> GOAL OF THE EXERCISE: Using the listing below, report all lines holding the word "single".
START DATA FOR THE TASK
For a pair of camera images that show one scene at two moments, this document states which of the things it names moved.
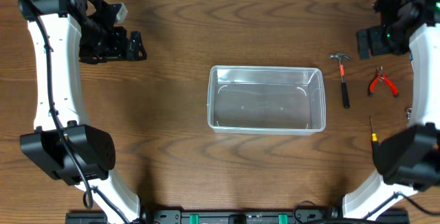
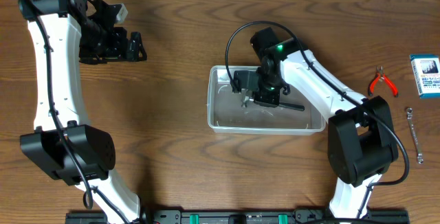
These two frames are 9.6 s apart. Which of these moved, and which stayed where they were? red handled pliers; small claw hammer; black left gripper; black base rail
Moved: small claw hammer
Stayed: black left gripper; red handled pliers; black base rail
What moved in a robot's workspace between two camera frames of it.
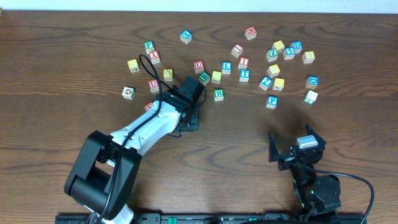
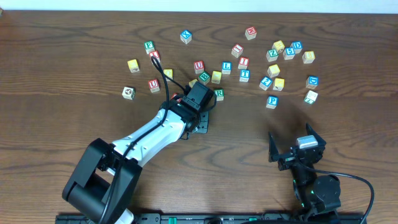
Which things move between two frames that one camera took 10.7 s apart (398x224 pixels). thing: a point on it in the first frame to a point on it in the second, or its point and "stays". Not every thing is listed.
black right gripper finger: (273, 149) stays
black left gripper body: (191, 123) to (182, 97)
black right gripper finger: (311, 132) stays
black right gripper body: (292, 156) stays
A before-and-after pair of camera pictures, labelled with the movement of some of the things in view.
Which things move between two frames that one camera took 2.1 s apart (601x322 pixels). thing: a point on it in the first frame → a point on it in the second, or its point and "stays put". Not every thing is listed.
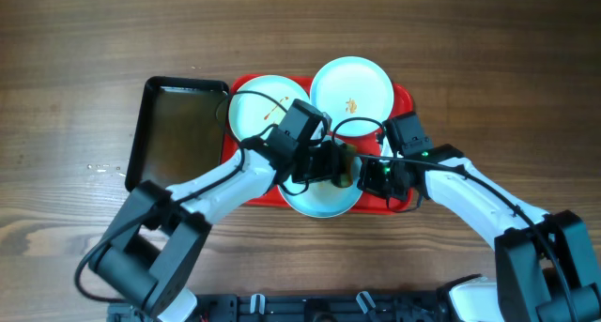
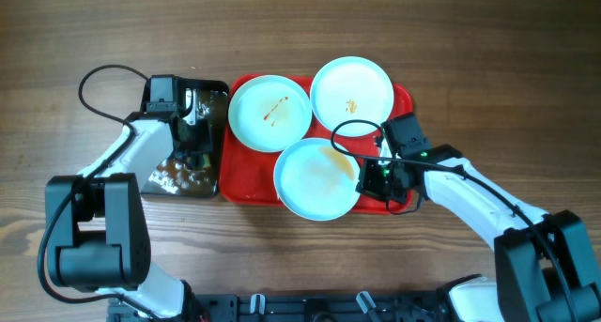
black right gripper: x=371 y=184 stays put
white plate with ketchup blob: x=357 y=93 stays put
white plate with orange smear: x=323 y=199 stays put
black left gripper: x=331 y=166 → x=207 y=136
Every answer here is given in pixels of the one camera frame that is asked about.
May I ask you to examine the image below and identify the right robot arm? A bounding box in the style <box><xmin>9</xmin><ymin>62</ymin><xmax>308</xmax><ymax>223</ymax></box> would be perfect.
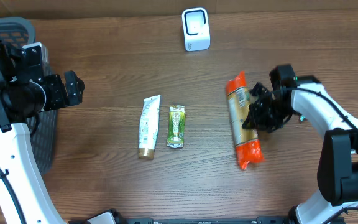
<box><xmin>242</xmin><ymin>64</ymin><xmax>358</xmax><ymax>224</ymax></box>

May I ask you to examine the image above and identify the orange noodle package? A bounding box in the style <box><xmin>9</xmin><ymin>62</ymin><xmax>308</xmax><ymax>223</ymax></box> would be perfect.
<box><xmin>226</xmin><ymin>71</ymin><xmax>264</xmax><ymax>170</ymax></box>

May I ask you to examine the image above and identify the green snack pouch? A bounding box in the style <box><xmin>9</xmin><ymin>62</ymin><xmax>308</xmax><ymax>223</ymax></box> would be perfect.
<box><xmin>167</xmin><ymin>105</ymin><xmax>186</xmax><ymax>149</ymax></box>

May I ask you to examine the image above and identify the white cream tube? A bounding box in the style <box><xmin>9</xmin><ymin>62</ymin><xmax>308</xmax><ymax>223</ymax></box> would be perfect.
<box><xmin>139</xmin><ymin>95</ymin><xmax>161</xmax><ymax>159</ymax></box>

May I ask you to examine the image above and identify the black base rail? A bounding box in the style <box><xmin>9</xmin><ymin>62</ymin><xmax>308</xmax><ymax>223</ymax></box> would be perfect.
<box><xmin>68</xmin><ymin>208</ymin><xmax>345</xmax><ymax>224</ymax></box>

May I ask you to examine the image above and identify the white barcode scanner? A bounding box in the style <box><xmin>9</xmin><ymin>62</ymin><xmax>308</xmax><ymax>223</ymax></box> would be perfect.
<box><xmin>181</xmin><ymin>7</ymin><xmax>211</xmax><ymax>52</ymax></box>

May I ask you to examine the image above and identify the dark grey plastic basket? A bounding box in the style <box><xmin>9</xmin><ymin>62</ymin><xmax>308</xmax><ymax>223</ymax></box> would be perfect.
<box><xmin>0</xmin><ymin>17</ymin><xmax>58</xmax><ymax>175</ymax></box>

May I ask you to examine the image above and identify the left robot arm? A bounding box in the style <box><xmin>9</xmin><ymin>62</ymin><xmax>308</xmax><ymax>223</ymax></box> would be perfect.
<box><xmin>0</xmin><ymin>41</ymin><xmax>85</xmax><ymax>223</ymax></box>

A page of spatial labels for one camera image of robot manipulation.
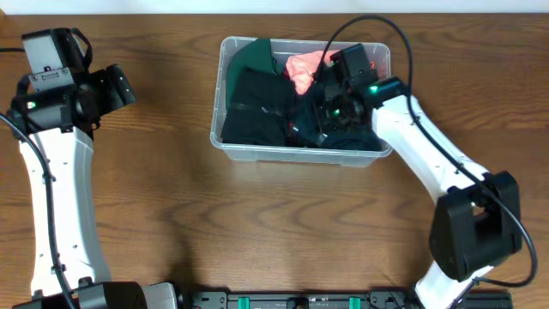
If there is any dark teal garment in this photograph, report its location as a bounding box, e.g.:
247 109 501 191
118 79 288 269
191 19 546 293
289 87 383 151

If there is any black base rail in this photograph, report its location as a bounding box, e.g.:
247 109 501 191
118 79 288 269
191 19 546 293
190 289 514 309

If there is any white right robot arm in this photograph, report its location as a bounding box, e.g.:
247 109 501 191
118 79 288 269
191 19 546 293
315 64 527 308

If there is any black garment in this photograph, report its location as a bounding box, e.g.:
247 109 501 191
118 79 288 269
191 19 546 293
221 69 297 147

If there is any clear plastic storage container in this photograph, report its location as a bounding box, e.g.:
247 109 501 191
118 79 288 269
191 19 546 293
210 36 393 167

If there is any dark green garment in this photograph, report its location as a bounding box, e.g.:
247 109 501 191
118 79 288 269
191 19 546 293
224 37 285 108

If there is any pink garment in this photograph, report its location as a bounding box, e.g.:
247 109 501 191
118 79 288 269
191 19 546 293
283 51 323 95

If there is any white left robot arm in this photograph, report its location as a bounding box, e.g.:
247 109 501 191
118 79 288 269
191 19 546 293
3 64 182 308

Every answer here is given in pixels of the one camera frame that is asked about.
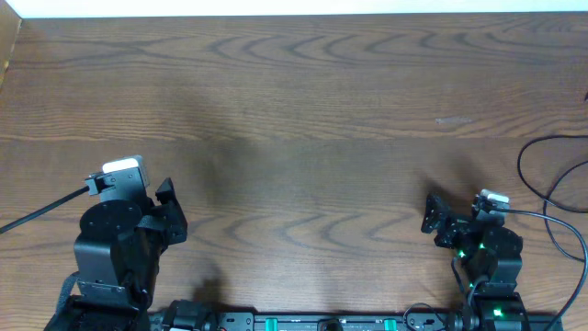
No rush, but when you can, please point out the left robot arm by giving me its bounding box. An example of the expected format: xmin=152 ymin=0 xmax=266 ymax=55
xmin=45 ymin=177 xmax=187 ymax=331

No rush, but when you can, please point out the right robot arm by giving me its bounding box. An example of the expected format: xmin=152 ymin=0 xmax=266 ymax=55
xmin=421 ymin=189 xmax=531 ymax=330

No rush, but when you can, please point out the black USB cable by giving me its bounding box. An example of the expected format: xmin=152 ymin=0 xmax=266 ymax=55
xmin=516 ymin=133 xmax=588 ymax=263

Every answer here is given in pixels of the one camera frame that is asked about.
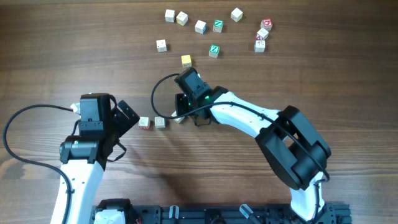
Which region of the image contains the white block red drawing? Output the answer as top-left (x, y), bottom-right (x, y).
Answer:
top-left (172, 111), bottom-right (185, 123)

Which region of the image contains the white block red letter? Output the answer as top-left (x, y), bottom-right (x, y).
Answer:
top-left (138, 116), bottom-right (150, 129)

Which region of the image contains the white block faint drawing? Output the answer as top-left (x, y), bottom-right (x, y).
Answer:
top-left (154, 116), bottom-right (166, 128)

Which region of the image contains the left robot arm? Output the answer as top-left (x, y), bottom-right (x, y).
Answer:
top-left (51, 93), bottom-right (140, 223)

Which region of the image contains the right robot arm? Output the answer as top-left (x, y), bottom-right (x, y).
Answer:
top-left (175, 67), bottom-right (331, 223)

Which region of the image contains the yellow top block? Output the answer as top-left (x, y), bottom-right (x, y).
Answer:
top-left (181, 55), bottom-right (192, 68)

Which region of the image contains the green Z block lower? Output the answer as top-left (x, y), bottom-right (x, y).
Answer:
top-left (208, 44), bottom-right (220, 58)

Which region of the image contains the green z block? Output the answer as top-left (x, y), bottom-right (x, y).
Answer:
top-left (208, 44), bottom-right (220, 58)
top-left (213, 19), bottom-right (223, 33)

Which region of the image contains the white block dotted left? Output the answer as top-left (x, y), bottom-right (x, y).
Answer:
top-left (156, 39), bottom-right (167, 52)

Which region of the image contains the white block blue side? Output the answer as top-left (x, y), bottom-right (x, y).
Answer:
top-left (195, 20), bottom-right (206, 34)

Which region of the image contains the green Z block upper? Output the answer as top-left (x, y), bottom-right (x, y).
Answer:
top-left (213, 19), bottom-right (223, 33)

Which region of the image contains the white block blue edge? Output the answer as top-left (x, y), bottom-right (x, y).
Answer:
top-left (254, 40), bottom-right (266, 52)

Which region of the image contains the white block yellow side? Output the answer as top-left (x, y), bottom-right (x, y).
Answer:
top-left (176, 11), bottom-right (188, 26)

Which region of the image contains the plain white block top-left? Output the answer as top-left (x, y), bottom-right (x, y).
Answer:
top-left (165, 9), bottom-right (175, 23)

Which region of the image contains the white block red edge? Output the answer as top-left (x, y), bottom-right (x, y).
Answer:
top-left (256, 28), bottom-right (269, 40)

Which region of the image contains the plain white block top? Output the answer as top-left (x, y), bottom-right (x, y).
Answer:
top-left (231, 8), bottom-right (243, 22)

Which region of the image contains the red O block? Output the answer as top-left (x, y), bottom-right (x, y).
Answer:
top-left (261, 19), bottom-right (273, 31)

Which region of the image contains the left black cable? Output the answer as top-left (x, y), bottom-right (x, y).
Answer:
top-left (2, 104), bottom-right (75, 224)

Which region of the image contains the black cable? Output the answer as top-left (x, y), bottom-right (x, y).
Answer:
top-left (150, 73), bottom-right (331, 223)
top-left (2, 104), bottom-right (75, 224)

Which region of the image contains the right black cable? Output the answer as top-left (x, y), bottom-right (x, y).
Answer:
top-left (150, 73), bottom-right (331, 223)

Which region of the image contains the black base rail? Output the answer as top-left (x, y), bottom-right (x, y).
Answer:
top-left (90, 198), bottom-right (352, 224)

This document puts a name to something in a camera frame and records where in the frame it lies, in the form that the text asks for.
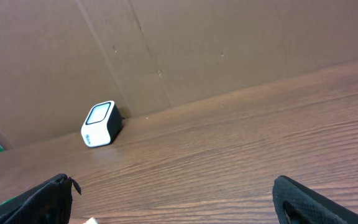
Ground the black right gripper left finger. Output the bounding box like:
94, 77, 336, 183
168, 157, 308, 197
0, 174, 81, 224

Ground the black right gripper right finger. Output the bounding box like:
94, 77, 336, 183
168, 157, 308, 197
272, 175, 358, 224

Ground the orange tissue pack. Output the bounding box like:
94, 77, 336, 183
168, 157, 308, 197
83, 217, 99, 224

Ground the white barcode scanner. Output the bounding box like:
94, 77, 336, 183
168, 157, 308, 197
81, 101, 123, 148

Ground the cardboard back board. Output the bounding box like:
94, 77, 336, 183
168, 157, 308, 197
0, 0, 358, 149

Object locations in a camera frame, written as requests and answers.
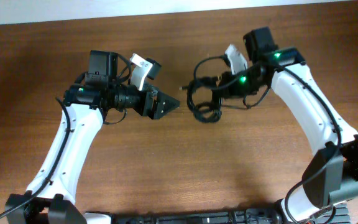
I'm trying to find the thin black cable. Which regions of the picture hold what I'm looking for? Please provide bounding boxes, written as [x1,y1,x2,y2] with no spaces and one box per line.
[221,85,272,111]

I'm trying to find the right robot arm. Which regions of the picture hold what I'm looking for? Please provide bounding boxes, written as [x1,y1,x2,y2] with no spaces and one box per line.
[219,27,358,223]

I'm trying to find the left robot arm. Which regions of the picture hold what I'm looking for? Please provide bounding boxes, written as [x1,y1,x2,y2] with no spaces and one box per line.
[3,50,180,223]

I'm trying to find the right camera cable black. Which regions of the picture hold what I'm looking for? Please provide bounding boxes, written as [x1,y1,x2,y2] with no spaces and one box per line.
[186,55,342,155]

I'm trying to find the camera cable black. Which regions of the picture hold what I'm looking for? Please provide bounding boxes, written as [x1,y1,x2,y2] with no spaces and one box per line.
[0,50,132,223]
[186,55,342,155]

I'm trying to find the left camera cable black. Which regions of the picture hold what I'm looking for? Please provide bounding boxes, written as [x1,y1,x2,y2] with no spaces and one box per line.
[0,50,132,223]

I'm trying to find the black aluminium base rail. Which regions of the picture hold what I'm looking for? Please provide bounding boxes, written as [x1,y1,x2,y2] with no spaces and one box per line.
[110,203,352,224]

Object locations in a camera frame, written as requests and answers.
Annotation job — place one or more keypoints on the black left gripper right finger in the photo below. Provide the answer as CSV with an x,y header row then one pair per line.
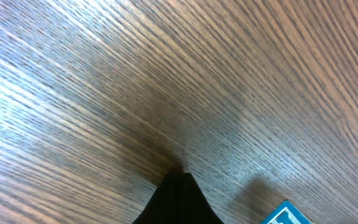
x,y
193,207

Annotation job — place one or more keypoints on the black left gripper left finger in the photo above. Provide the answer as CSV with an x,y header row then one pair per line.
x,y
162,206

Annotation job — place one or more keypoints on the white block paw print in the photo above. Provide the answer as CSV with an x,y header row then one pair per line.
x,y
286,213

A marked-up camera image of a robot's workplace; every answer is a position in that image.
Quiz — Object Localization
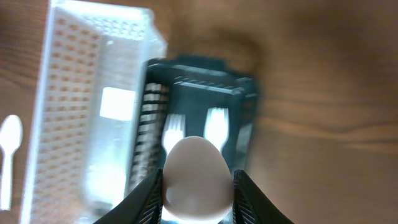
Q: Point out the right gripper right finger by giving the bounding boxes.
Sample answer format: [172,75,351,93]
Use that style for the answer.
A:
[233,170,293,224]

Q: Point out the white plastic fork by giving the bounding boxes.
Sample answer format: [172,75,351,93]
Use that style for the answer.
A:
[203,108,229,152]
[162,114,185,155]

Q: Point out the black perforated plastic basket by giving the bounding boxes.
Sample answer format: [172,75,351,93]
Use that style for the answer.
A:
[124,55,259,195]

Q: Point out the white plastic spoon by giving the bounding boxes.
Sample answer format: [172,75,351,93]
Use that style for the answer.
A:
[1,114,23,210]
[162,136,234,223]

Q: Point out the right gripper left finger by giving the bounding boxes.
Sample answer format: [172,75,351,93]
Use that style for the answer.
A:
[95,169,163,224]

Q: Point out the clear perforated plastic basket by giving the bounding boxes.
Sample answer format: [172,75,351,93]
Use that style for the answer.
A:
[20,1,167,223]

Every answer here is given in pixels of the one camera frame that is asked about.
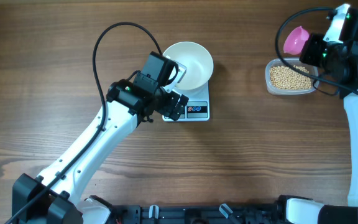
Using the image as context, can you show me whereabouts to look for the white digital kitchen scale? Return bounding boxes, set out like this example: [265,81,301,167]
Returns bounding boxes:
[173,83,210,122]

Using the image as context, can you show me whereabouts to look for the clear plastic container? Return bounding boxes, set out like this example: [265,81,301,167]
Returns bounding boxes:
[265,59,315,95]

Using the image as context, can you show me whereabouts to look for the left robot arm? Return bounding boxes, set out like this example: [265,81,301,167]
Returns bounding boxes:
[8,52,188,223]

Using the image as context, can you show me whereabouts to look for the white bowl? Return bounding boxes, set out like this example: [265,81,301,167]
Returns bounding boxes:
[163,42,214,91]

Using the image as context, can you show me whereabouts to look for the pink plastic scoop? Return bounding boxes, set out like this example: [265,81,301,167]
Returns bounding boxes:
[283,26,310,55]

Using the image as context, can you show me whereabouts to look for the yellow soybeans in container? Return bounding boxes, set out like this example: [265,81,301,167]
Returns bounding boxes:
[269,65,312,90]

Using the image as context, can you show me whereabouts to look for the left black cable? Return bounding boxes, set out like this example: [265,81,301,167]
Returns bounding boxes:
[4,22,163,224]

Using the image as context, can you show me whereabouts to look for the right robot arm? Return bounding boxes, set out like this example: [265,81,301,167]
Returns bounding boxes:
[275,4,358,223]

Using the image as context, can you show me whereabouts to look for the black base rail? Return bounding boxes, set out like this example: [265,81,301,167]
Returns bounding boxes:
[85,203,332,224]

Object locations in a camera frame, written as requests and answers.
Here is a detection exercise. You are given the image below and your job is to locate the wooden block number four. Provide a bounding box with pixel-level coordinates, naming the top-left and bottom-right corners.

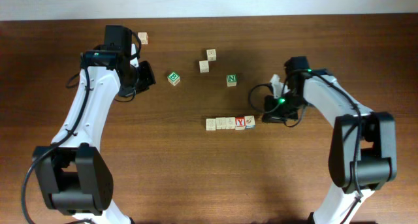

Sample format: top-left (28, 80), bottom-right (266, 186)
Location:
top-left (225, 117), bottom-right (236, 129)

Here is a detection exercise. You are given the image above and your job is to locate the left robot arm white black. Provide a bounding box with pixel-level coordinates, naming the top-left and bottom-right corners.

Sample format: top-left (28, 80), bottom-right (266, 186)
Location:
top-left (21, 25), bottom-right (155, 223)

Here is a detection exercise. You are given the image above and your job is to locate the wooden block upper middle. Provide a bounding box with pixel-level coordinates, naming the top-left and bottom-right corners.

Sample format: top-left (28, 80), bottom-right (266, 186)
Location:
top-left (206, 49), bottom-right (217, 61)

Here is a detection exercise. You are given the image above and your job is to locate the plain wooden block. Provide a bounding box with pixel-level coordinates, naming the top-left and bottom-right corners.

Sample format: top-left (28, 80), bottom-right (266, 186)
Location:
top-left (216, 117), bottom-right (227, 130)
top-left (137, 32), bottom-right (149, 45)

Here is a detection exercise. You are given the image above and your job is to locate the red Y wooden block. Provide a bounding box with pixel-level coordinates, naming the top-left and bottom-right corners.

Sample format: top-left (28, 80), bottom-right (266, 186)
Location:
top-left (235, 117), bottom-right (246, 130)

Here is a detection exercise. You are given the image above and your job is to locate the green B wooden block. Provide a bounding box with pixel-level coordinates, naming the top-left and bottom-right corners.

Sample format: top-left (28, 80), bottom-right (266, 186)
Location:
top-left (167, 72), bottom-right (181, 86)

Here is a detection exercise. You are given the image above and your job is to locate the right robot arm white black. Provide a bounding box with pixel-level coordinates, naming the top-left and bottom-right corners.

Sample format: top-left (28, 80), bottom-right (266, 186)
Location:
top-left (262, 56), bottom-right (397, 224)

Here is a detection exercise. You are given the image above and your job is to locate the green N wooden block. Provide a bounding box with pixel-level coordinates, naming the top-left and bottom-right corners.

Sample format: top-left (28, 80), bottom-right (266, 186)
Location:
top-left (227, 74), bottom-right (238, 87)

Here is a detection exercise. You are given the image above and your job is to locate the wooden block blue side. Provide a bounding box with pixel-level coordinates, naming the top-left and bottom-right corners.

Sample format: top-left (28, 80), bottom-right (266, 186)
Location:
top-left (206, 118), bottom-right (216, 131)

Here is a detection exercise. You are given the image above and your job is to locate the wooden block below upper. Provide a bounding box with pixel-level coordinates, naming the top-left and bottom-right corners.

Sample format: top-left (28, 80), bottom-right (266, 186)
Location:
top-left (199, 60), bottom-right (210, 73)

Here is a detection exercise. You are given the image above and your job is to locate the blue bird picture block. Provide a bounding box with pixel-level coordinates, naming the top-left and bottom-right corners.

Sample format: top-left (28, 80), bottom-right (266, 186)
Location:
top-left (244, 116), bottom-right (255, 129)

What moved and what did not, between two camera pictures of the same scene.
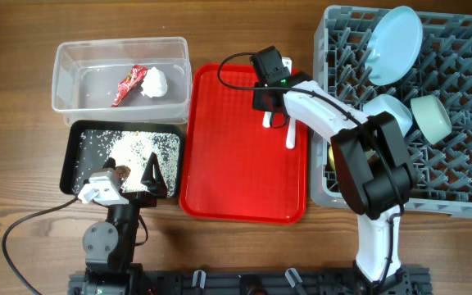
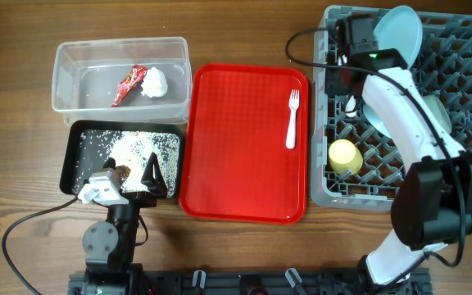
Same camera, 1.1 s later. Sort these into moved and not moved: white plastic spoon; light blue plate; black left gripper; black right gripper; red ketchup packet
Moved: white plastic spoon; black right gripper
Not moved: red ketchup packet; light blue plate; black left gripper
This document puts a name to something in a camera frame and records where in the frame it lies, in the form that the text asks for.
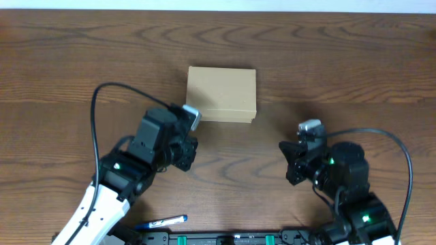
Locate brown cardboard box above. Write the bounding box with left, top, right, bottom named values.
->
left=186, top=66, right=257, bottom=123

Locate blue capped white marker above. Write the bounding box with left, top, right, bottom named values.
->
left=135, top=214, right=188, bottom=230

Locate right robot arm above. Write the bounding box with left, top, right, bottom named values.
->
left=279, top=120, right=399, bottom=244

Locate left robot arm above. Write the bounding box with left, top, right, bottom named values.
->
left=53, top=104, right=201, bottom=244

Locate right black cable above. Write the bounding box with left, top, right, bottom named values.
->
left=320, top=127, right=414, bottom=239

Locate black mounting rail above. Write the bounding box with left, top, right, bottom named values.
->
left=50, top=228, right=394, bottom=245

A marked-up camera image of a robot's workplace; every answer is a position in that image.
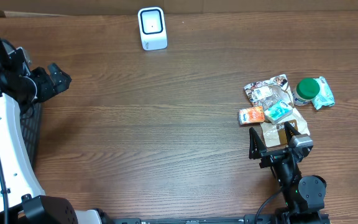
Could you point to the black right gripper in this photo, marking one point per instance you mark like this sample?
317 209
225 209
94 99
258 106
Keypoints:
258 151

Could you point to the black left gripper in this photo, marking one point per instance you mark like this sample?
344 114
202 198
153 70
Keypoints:
49 88

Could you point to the green Kleenex tissue pack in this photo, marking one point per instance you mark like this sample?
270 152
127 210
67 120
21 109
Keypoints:
278 111

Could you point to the orange tissue pack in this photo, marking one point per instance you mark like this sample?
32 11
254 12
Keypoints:
251 115

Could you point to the brown white snack pouch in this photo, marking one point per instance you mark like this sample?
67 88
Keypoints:
266 93

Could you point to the green lid jar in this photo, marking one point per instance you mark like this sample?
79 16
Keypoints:
306 90

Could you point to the teal packet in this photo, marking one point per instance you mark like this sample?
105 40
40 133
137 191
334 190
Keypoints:
325 96

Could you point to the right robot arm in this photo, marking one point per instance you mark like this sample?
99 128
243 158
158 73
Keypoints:
304 196

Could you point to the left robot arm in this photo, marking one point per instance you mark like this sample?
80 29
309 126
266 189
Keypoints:
22 199

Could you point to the white barcode scanner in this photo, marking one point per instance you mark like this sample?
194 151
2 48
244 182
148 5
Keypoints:
152 28

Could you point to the grey plastic mesh basket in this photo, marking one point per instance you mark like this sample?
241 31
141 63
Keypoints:
30 127

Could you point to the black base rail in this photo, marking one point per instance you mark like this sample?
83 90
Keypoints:
185 220

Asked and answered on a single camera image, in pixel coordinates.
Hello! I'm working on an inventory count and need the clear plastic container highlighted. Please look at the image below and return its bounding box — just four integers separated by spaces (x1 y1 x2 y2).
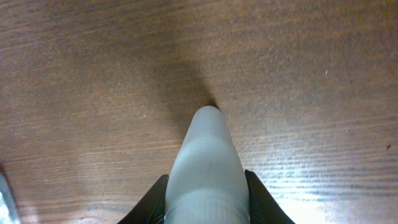
0 174 22 224

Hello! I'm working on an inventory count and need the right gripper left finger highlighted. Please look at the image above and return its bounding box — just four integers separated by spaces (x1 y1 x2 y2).
118 174 169 224

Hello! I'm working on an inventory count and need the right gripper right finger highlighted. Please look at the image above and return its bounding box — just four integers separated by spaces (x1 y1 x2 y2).
244 170 294 224

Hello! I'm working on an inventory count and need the white lotion bottle clear cap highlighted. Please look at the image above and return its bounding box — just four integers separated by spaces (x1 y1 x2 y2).
165 106 249 224

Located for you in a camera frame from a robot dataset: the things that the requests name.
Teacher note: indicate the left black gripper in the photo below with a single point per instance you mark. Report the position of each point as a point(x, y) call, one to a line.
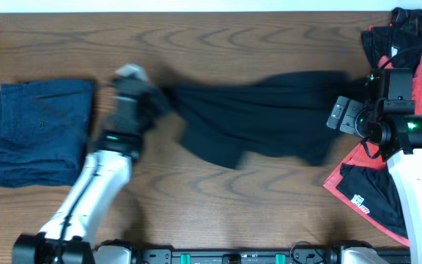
END DATA FOR THE TASK
> RESPONSE BOX:
Asked and answered on a single camera image, in pixel coordinates.
Teacher note: indicate the left black gripper in the photo below with a single point per instance you mark. Report the position of each point as a point(x, y) call, one to a line.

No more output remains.